1. Another World

3K 387 24
                                    

»»----><----««

"Ta, ayo berangkat bareng!" seru Via dari lantai bawah.

"Shasta! Itu temen kamu udah nungguin," omel sang Ibu yang tengah mengambil jemuran pakaian.

"Iya iya, bentar, ma." Shasta menuruni tangga dengan tergesa-gesa. Teriakan Via dan ibunya di pagi hari itu sangat mengganggu. Ia takut tetangganya akan langsung mengusir keluarganya karena terganggu, padalah mereka baru saja pindah.

Shasta membongkar laci nakas, kebingungan mencari kaus kaki sekolahnya.
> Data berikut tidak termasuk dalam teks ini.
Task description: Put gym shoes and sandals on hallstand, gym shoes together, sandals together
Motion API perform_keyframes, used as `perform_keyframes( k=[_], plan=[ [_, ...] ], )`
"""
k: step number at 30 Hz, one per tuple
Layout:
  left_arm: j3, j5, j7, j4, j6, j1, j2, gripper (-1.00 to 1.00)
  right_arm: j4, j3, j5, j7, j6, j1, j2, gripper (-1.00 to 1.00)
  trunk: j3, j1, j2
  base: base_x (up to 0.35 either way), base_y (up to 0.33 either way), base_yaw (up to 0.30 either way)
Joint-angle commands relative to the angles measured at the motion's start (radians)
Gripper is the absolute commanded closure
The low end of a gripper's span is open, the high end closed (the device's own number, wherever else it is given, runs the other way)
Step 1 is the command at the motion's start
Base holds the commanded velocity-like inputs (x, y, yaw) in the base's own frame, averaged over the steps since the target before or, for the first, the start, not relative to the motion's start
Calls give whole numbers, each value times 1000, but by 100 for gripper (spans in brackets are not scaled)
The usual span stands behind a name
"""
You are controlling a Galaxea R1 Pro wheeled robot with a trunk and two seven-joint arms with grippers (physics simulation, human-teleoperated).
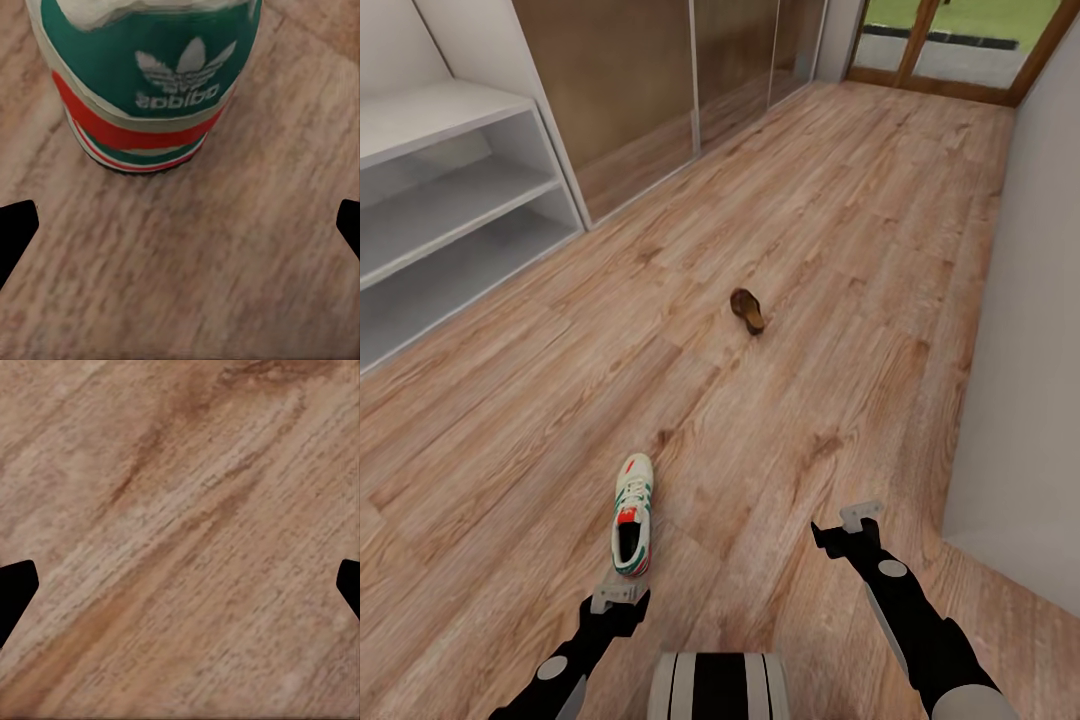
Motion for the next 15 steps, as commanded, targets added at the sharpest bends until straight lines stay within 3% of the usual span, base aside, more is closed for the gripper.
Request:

Ia tidak ingin membuat Via menunggu, tapi Ia juga tidak ingin kena sanksi karena memakai kaus kaki yang salah.

"Kamu nyari apa, sih?" tanya sang Ibu yang menyadari kepanikan Shasta.

"Kaos kaki Shasta yang sebelah kanan ga ketemu," jawab Shasta, tidak memalingkan pandangannya sedikitpun dari laci nakas yang tengah Ia bongkar. Gerakan tangan Shasta terhenti. Gadis itu menghela napas lega. Akhirnya benda yang sedari tadi Ia cari menunjukan wujudnya. "Gak jadi, ma. Udah ketemu." Shasta segera mengenakan kaus kaki dan sepatu, tak lupa berpamitan dengan sang Ibu, sebelum akhirnya menemui Via yang sejak tadi sudah menunggu.

🍃

Kelima sahabat itu duduk di meja kantin. Tidak ada percakapan di antara mereka. Semuanya sibuk dengan urusan masing-masing. Padahal saat di grup chat, mereka mengobrol seakan tidak ada hari esok, dan begitu bertemu di sekolah, topik percakapan mereka sudah habis. Haskal sibuk dengan ponselnya, Arjun dengan buku matematikanya, Aji dengan es teh manisnya, Via dengan liptint-nya, dan Satya sibuk bengong entah memikirkan apa. Mereka masih menunggu pesanan mie ayam mereka datang.

Shasta sendiri juga merasa bosan. Gadis itu termenung, memperhatikan tangannya, lebih tepatnya, memperhatikan batu kristal kecil di tangannya. Saat sedang mencari kaus kaki, Ia tak sengaja menyenggol sebuah kotak kayu kecil yang berada di atas lemari jati di kamarnya. Kotak kayu itu terjatuh, dan benda yang berada di dalamnya tergelinding keluar. Kristal dengan gradasi warna ungu itu menarik perhatian Shasta. Karena penasaran, Shasta mengambil batu kristal tersebut. Namun karena tadi pagi Ia sudah hampir terlambat, Ia tidak sempat menganalisis lebih dalam batu kristal tersebut.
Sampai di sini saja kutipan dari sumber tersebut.